= Autism Anglia =

British charitable organisation

Autism Anglia is an organisation and registered charity that provides services to those affected by autism in Essex, Suffolk, Norfolk and Cambridge. It began life in 1973 when Anthony Boobier discovered there were no specialist autism services for his newly diagnosed son. Its first establishment ( Doucecroft School) opened in 1977 and it opened adult services in 1983 when the original children grew up and it was realised that there was no specialised adult autism provision for them. In 2008, The Essex Autistic Society took over the Norfolk Autistic Community Housing Association and the Norfolk Autistic Society and changed the name of the new charity to Autism Anglia to better reflect the enlarged area of operation. In 2013 Autism Anglia took over the Cambridge-based charity East Anglian Autistic Support Trust (EAST).

Its head office is in Colchester, Essex, and it has local offices in Dereham, Norfolk. Autism Anglia provides education, care and support to people with autism from all across the United Kingdom. It also provides Further Education services, Adult Residential, Supported Living, Outreach and Family Support.

In October 2007, with encouragement and support from the three county police forces, Autism Anglia introduced an Alert Card scheme in Essex, Suffolk and Norfolk. The card provides an easy and discreet way of explaining the holder's possibly unusual behaviour. In March 2009 the scheme was extended into Cambridgeshire, Bedfordshire and Hertfordshire with the support of the local police forces. The cards are designed to be easily identifiable to emergency services and offer some simple advice, the person's name and emergency contact details.

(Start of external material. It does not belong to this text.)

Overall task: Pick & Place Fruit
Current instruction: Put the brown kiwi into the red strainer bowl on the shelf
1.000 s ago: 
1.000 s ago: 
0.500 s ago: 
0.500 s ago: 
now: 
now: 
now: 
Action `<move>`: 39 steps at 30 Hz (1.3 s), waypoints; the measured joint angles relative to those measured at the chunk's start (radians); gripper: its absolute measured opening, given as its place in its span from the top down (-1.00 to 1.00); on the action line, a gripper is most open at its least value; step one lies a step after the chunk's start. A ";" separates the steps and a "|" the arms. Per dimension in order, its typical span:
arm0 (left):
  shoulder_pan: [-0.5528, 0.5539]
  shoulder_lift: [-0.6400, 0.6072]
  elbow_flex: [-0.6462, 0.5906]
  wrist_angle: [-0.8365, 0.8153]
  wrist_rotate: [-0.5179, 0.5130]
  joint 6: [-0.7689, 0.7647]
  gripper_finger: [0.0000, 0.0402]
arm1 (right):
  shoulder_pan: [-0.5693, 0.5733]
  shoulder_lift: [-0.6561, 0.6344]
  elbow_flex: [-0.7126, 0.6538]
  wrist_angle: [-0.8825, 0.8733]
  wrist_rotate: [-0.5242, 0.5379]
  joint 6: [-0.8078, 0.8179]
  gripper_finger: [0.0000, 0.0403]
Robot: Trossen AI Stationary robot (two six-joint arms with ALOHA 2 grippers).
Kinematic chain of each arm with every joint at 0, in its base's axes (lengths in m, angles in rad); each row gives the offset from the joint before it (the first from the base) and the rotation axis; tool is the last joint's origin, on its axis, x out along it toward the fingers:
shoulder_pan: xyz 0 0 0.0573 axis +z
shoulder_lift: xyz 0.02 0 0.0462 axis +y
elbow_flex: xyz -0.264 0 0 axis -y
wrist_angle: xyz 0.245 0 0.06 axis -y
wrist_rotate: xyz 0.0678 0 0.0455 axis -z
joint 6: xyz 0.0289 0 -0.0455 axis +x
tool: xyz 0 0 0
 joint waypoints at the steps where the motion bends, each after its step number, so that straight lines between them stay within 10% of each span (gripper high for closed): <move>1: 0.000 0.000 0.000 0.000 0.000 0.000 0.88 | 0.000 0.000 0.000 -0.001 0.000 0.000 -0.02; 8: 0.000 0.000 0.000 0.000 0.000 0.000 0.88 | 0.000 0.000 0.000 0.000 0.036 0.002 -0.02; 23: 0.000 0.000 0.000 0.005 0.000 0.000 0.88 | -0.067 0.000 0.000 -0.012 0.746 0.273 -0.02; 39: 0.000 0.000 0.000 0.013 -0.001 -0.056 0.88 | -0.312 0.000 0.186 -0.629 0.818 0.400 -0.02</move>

Either directly through its schools, adult residential homes, adult day centres, supported living, outreach services or indirectly through its family support teams, Autism Anglia now provides help to over 5,000 people with autism and their families in East Anglia. It also provides training and support to police and other emergency services to develop a better understanding of autism spectrum conditions.

== Fundraising events ==
In March of each year, the charity runs its Silly Sock Day, in which fundraisers adorn their silliest socks for the charity.